De fato, os atendimentos domiciliares viraram a única opção possível. Não há nenhuma norma expressa que proíba sua realização. Essa, inclusive, foi a forma que a brasiliense Joyce Carvalho, 28 anos, encontrou para ajudar sua manicure de confiança.
“No começo, fiquei com muito receio de colocar uma pessoa dentro de casa para expô-la a uma possível contaminação e correr o risco de me contaminar também, além de me sentir na obrigação social de me isolar o máximo possível. Porém, me sensibilizo muito com os comerciantes locais e quis ajudar de alguma forma. A maneira que encontrei foi não suspender 100% as unhas, somente reduzir”, explica.
Apesar de não considerar o serviço essencial, ela se sensibilizou ao saber que a profissão teve uma redução de 80% nos atendimentos. “Poderia ficar sem fazer as unhas tranquilamente, mas quis ajudá-la. Me sinto segura, pois eu e ela tomamos todos os cuidados necessários, limpamos o local onde vamos nos sentar, ficamos o tempo todo de máscara e lavamos as mãos antes e depois das unhas feitas.

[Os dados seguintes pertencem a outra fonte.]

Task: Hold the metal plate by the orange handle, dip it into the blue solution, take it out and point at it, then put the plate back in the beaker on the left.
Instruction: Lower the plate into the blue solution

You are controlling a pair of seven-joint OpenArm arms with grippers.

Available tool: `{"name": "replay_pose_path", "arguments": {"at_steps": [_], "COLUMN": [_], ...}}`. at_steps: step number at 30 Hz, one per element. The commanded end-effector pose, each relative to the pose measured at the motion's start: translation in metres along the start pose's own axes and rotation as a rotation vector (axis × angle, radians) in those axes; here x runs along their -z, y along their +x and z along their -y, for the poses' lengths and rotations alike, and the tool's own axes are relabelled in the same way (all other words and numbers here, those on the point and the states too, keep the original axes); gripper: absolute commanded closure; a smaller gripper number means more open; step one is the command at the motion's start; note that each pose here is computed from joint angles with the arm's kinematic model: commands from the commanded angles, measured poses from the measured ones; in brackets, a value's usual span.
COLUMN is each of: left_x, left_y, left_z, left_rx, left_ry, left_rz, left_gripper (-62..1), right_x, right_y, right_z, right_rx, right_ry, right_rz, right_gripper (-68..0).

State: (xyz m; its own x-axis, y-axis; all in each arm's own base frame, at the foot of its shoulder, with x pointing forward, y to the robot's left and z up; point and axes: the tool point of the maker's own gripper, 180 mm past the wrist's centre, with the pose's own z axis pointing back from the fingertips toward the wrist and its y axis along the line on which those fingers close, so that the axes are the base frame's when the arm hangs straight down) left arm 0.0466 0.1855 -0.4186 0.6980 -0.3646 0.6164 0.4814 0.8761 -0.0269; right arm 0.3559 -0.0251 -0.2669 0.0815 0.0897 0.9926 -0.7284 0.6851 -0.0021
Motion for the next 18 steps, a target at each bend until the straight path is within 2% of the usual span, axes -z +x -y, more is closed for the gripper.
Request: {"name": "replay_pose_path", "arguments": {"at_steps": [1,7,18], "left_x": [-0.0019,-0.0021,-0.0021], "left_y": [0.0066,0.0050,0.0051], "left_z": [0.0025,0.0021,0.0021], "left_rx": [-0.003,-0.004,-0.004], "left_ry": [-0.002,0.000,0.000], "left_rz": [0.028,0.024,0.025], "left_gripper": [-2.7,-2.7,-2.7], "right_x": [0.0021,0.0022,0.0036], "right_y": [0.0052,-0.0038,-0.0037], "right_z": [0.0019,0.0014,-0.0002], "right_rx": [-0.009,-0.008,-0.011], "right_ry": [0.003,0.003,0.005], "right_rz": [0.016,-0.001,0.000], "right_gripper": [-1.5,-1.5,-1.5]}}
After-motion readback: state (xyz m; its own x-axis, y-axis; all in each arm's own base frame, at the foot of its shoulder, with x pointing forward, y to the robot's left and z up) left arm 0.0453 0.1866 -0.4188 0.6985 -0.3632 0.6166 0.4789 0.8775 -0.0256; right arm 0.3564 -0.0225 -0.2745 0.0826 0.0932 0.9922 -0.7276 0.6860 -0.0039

Isso me dá uma certa segurança”, conta Joyce.
Em casa, mas com protocolos rígidos
A designer de sobrancelhas Nadia El Chariti, cuja agenda é requisitada por várias personalidades da capital, passou a oferecer o serviço na própria casa depois que o D’Concept, onde trabalha desde janeiro, suspendeu as atividades. “Passei 20 dias isoladas e comecei a pensar no que fazer. Fiz uma aula com uma vizinha que é médica sanitarista, comuniquei o dono do salão, que me deu total apoio, e comecei a adotar medidas rígidas de segurança”, relata.
Para isso, ela reservou um espaço arejado na varanda, comprou equipamentos descartáveis, adotou um protocolo próprio e enviou um questionário para as clientes. O objetivo é saber se há risco de alguma ser portadora do coronavírus ou ter tido contato com uma pessoa infectada. “Algumas não gostam, mas o procedimento é remarcar para outra data, mediante envio da foto do exame, comprovante negativo para o coronavírus”.
Ela acredita que essas ações são suficientes para garantir a própria segurança e a das clientes. “Não há nenhum procedimento de segurança que possa ser adotado por um salão que não estejamos fazendo em casa. Fora que, na minha casa, sou eu e a cliente. Não existe possibilidade de aglomeração”, diz. “Até hoje, nenhuma reclamou de algo ou pegou a doença. Eu também estou bem”, acrescenta.
O que pensam os médicos
A médica infectologista Ana Helena Germoglio analisou as principais recomendações do manual de biossegurança elaborado pelos salões. Ela acredita que a abertura é natural, diante da flexibilização que vem sendo feita em outros comércios e serviços. No entanto, considera problemático o fato de pequenos salões não serem capazes de se adequar, principalmente por eles serem comuns em regiões administrativas bastante afetadas pela doença.
Além disso, a profissional afirma que há recomendações que os proprietários não serão capazes de controlar. “Pedir para que o funcionário não tenha contato com uma superfície no transporte público é inviável. Isso não vai acontecer. Ele precisa passar a roleta, sentar ou se equilibrar”, destaca.
Diante dos atuais desafios, ela acredita que tanto empresários quanto profissionais autônomos estão no mesmo barco. “Não tem como dizer que modalidade de atendimento é mais segura. Depende de vários fatores. O que cada empresário tem que pensar agora é: ‘Eu tenho mesmo condição de atender um cliente com Covid-19?’. Porque, agora, todos são potenciais infectados”.
Ana Helena Germoglio, infectologista
“O lugar mais seguro continua sendo a própria casa. Mas, de fato, será necessário contar com a conscientização de todos, sobretudo dos frequentadores. Se estiver com sintomas, não saia. Você pode prejudicar outras pessoas e outros negócios. A abertura pode ocorrer, mas se o cenário obrigar, esses estabelecimentos serão fechados de novo”, alerta a médica.